From the line with "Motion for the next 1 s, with" to the final line of the records, every line is to be duplicated exactly, both of those lines included.

····················

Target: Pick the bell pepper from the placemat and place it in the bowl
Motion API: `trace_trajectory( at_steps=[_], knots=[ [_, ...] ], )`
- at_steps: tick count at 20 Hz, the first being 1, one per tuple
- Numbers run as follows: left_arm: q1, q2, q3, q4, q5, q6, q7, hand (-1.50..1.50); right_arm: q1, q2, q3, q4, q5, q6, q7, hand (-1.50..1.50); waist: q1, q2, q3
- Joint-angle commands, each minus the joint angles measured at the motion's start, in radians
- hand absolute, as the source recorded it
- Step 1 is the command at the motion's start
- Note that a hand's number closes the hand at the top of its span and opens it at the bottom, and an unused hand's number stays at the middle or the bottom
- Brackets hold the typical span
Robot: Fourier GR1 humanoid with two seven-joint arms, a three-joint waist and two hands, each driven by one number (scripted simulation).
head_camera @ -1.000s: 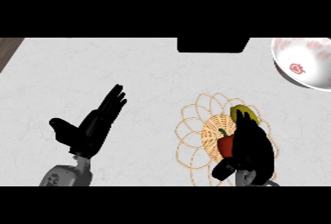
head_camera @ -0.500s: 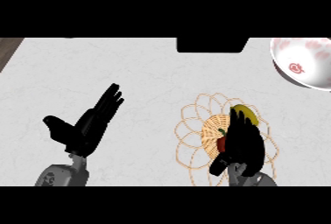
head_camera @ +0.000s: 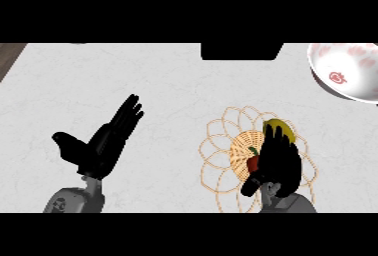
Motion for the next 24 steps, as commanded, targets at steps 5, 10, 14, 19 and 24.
trace_trajectory(
  at_steps=[5,10,14,19,24],
  knots=[
    [-0.031,-0.028,-0.005,0.033,-0.027,0.002,0.004,0.0,-0.04,0.012,0.057,0.127,-0.003,-0.121,0.187,-1.5,0.001,0.002,0.0],
    [-0.041,0.011,0.042,-0.032,0.009,-0.025,0.08,0.0,-0.028,0.012,-0.03,0.137,0.015,-0.122,0.09,-1.5,0.0,0.001,0.001],
    [-0.02,-0.037,0.033,-0.007,-0.035,-0.012,0.022,0.0,-0.036,0.012,-0.025,0.206,0.045,-0.173,-0.04,1.5,0.0,0.001,0.0],
    [-0.002,-0.016,0.068,0.061,-0.034,-0.071,-0.051,0.0,0.007,0.001,-0.027,0.18,0.102,-0.171,-0.093,1.5,-0.002,0.001,0.0],
    [0.039,-0.014,0.063,-0.024,-0.01,-0.078,0.018,0.0,0.006,0.012,0.016,0.153,0.1,-0.132,-0.057,1.5,0.001,-0.001,0.0]
  ],
)
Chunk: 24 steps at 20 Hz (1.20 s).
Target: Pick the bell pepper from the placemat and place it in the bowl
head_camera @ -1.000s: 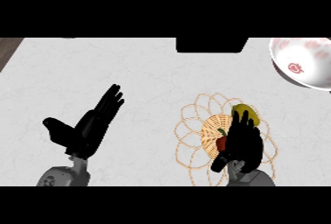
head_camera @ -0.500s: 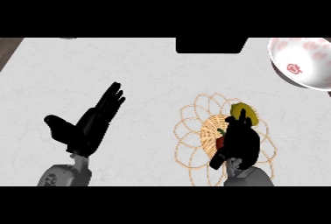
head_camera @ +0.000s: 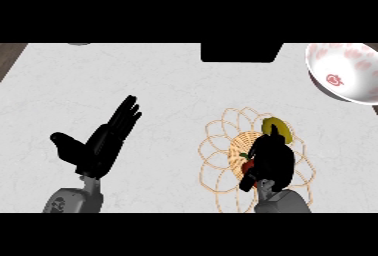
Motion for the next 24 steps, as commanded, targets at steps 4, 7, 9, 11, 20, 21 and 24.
trace_trajectory(
  at_steps=[4,7,9,11,20,21,24],
  knots=[
    [-0.043,-0.037,-0.003,0.036,-0.029,0.019,0.012,0.0,-0.034,0.007,0.041,0.064,0.047,-0.003,0.082,1.5,-0.001,0.016,0.012],
    [0.067,0.021,0.023,-0.055,0.02,-0.048,0.006,0.0,-0.083,-0.02,-0.046,0.118,0.05,0.018,-0.01,1.5,0.005,0.016,0.012],
    [-0.037,-0.029,-0.013,-0.036,-0.041,0.038,0.073,0.0,-0.241,-0.027,-0.136,0.213,-0.024,0.094,-0.067,1.5,0.01,0.02,0.012],
    [0.025,-0.019,-0.018,-0.042,-0.029,-0.004,0.013,0.0,-0.312,-0.101,-0.218,0.307,-0.089,0.091,-0.187,1.5,0.023,0.023,0.012],
    [0.014,-0.065,-0.042,-0.07,-0.065,0.045,0.066,0.0,-0.521,-0.09,-0.242,0.336,-0.02,0.014,-0.157,1.5,0.004,0.014,0.012],
    [0.113,-0.029,-0.043,-0.116,-0.033,-0.021,0.021,0.0,-0.56,-0.107,-0.266,0.321,-0.037,0.064,-0.145,1.5,0.009,0.013,0.012],
    [0.019,-0.03,0.001,-0.061,-0.036,0.004,0.04,0.0,-0.543,-0.163,-0.258,0.157,-0.018,0.096,-0.133,1.5,-0.009,0.01,0.012]
  ],
)
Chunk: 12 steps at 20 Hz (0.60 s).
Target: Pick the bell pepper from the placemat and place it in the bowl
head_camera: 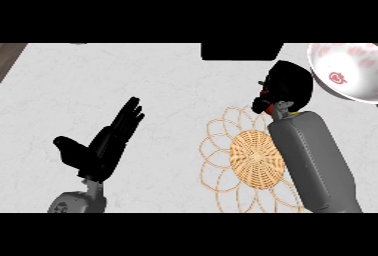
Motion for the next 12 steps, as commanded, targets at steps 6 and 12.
trace_trajectory(
  at_steps=[6,12],
  knots=[
    [-0.011,-0.02,0.004,0.023,-0.014,0.013,-0.002,0.0,-0.148,-0.073,-0.009,-0.284,0.058,0.198,0.125,1.5,-0.011,-0.003,0.0],
    [0.015,0.012,0.036,-0.006,0.021,-0.037,0.011,0.0,-0.174,-0.104,-0.092,-0.271,0.062,0.149,0.093,1.5,0.001,0.001,0.001]
  ],
)
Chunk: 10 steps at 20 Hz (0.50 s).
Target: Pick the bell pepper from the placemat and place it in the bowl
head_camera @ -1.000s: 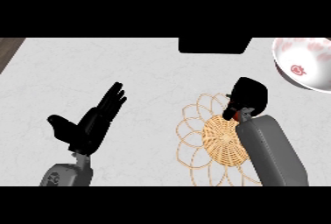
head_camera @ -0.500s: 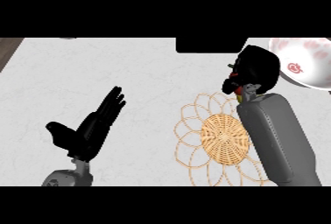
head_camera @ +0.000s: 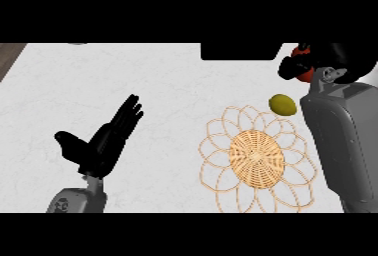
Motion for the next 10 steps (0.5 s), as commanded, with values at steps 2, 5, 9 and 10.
trace_trajectory(
  at_steps=[2,5,9,10],
  knots=[
    [-0.054,-0.023,0.015,0.083,-0.004,-0.013,-0.042,0.0,-0.033,-0.037,-0.062,0.032,0.002,-0.02,-0.015,1.5,0.001,0.003,0.0],
    [-0.035,-0.004,0.01,-0.009,-0.001,-0.01,0.021,0.0,-0.067,-0.071,-0.106,0.157,0.017,-0.127,-0.063,1.5,0.008,0.003,0.0],
    [-0.015,-0.012,0.011,0.065,-0.012,-0.033,-0.043,0.0,-0.127,-0.157,-0.173,0.299,-0.001,-0.178,-0.154,1.5,0.01,0.006,0.0],
    [-0.027,-0.023,-0.002,0.019,-0.026,0.005,0.01,0.0,-0.064,-0.193,-0.214,0.27,-0.033,-0.21,-0.202,1.5,0.006,0.005,0.001]
  ],
)
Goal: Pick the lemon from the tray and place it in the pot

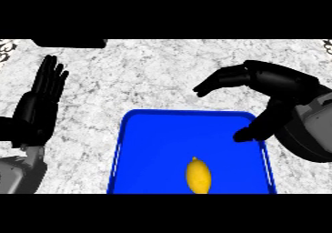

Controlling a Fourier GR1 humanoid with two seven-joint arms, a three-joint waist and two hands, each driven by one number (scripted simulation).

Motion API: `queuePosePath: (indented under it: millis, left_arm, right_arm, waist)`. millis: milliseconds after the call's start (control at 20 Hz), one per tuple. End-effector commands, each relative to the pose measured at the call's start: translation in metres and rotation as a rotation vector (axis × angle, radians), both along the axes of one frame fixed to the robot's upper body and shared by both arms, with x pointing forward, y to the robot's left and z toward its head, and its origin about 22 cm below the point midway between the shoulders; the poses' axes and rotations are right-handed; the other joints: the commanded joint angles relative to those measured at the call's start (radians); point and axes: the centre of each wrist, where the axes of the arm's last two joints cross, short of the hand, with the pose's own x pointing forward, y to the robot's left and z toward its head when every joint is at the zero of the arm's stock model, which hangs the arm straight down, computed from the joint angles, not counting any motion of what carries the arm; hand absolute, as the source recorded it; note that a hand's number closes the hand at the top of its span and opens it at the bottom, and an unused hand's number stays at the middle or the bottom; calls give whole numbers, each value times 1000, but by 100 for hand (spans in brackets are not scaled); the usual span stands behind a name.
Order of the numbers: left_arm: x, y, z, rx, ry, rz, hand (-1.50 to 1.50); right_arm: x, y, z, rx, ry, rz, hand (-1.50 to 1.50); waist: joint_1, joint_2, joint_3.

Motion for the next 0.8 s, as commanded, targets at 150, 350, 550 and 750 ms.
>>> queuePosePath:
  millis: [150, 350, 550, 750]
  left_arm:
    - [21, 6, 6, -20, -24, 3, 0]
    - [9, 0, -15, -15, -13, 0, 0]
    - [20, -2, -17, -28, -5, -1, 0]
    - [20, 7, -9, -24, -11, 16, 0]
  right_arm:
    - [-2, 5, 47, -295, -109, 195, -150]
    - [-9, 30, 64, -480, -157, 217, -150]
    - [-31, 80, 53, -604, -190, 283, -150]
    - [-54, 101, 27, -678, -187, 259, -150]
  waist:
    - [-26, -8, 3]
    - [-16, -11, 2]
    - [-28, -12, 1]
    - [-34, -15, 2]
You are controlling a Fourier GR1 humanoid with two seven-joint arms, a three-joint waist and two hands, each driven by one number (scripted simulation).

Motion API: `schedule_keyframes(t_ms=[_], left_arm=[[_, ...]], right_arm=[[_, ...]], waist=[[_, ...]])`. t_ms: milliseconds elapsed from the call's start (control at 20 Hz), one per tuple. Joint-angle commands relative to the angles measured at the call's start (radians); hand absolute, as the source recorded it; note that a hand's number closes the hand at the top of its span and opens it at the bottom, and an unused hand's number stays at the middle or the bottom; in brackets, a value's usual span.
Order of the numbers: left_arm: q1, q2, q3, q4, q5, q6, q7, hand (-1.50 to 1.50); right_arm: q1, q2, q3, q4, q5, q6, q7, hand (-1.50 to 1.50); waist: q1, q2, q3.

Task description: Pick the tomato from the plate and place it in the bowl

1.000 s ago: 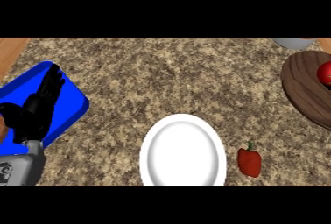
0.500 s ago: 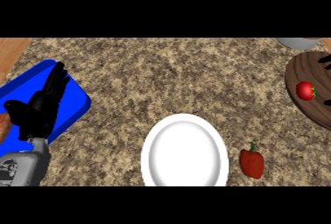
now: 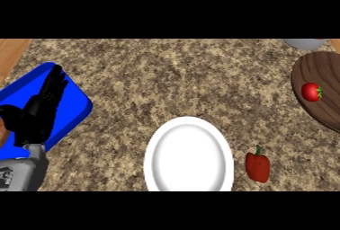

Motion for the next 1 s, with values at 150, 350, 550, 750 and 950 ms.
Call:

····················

#### Task response:
Motion for the next 1 s, with values at 150, 350, 550, 750 and 950 ms.
Call:

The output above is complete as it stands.